BEGIN Collected material
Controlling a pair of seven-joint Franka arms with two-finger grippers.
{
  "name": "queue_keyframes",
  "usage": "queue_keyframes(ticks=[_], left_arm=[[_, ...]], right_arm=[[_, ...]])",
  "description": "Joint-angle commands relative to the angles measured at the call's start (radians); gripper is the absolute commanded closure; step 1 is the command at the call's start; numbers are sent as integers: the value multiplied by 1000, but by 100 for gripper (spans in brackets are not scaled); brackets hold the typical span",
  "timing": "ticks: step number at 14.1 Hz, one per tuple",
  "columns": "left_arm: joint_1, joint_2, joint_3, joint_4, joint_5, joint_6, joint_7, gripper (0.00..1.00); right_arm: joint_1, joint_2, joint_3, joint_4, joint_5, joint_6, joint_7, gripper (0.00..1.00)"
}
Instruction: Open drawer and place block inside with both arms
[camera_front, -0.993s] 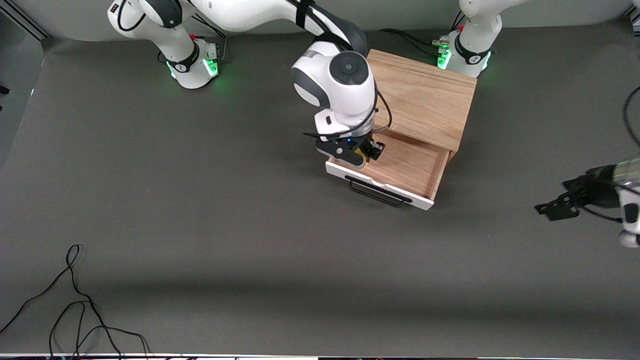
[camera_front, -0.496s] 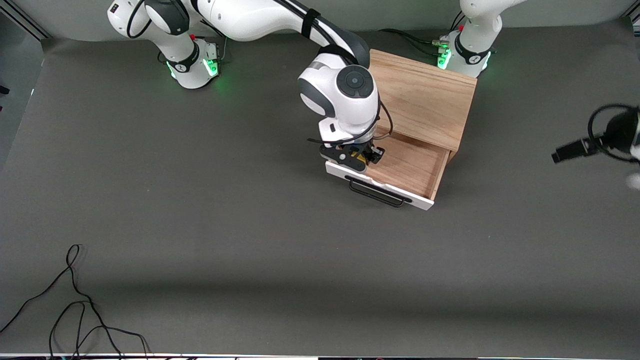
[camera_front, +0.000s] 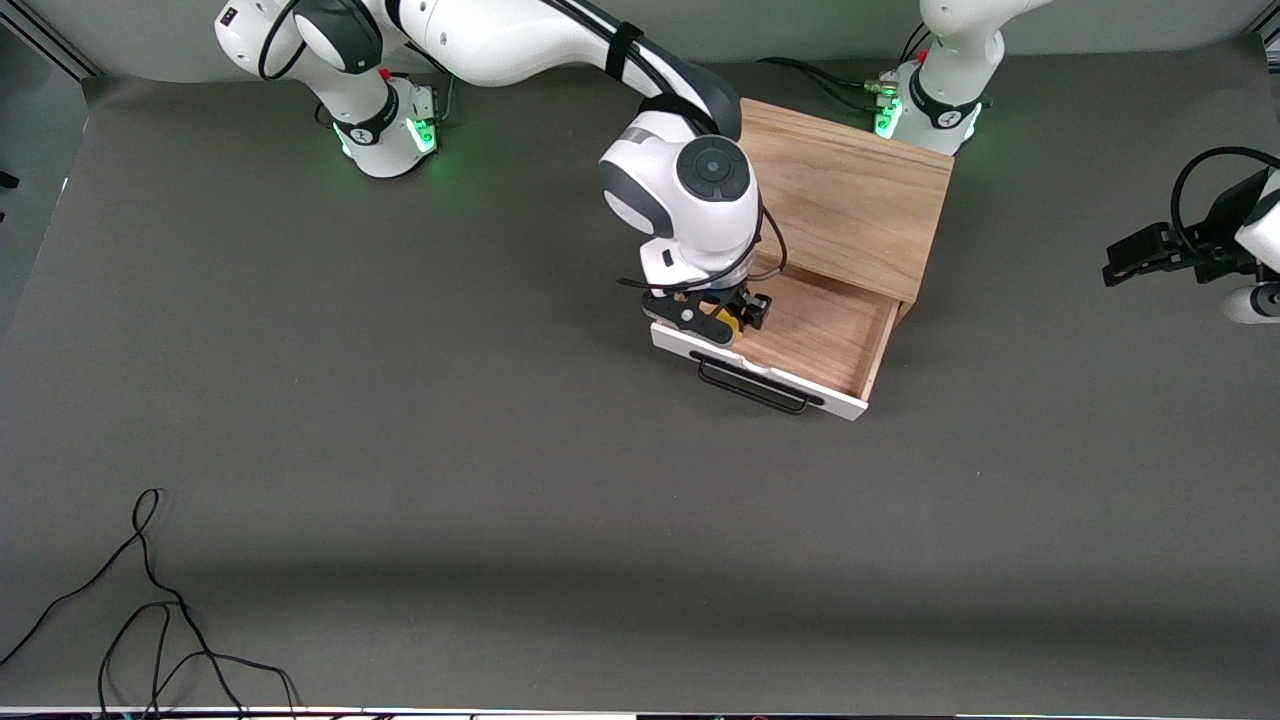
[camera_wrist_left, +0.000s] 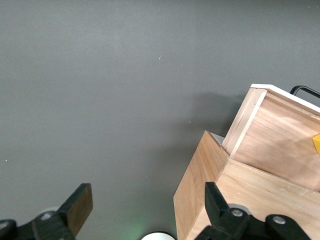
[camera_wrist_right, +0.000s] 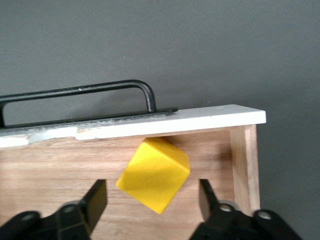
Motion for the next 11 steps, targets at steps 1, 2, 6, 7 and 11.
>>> queue_keyframes(ticks=[1, 2, 6, 7, 11], left_arm=[[0, -56, 3, -35, 5, 20, 26, 0], [-2, -56, 2, -28, 2, 20, 26, 0], [-8, -50, 2, -17, 2, 26, 37, 0], [-32, -47, 12, -12, 2, 31, 38, 0], [-423, -41, 389, 2, 5, 34, 37, 0]], right_arm=[[-11, -14, 2, 40, -20, -31, 11, 0], [-14, -31, -3, 42, -20, -49, 8, 0], [-134, -184, -1, 43, -11, -160, -148, 0], [-187, -236, -1, 28, 1, -177, -243, 0], [-435, -452, -6, -176, 67, -215, -587, 0]])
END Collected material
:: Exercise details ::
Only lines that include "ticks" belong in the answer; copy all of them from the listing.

:: Response area ::
  "usage": "queue_keyframes(ticks=[_], left_arm=[[_, ...]], right_arm=[[_, ...]])",
  "timing": "ticks: step number at 14.1 Hz, one per tuple",
>>> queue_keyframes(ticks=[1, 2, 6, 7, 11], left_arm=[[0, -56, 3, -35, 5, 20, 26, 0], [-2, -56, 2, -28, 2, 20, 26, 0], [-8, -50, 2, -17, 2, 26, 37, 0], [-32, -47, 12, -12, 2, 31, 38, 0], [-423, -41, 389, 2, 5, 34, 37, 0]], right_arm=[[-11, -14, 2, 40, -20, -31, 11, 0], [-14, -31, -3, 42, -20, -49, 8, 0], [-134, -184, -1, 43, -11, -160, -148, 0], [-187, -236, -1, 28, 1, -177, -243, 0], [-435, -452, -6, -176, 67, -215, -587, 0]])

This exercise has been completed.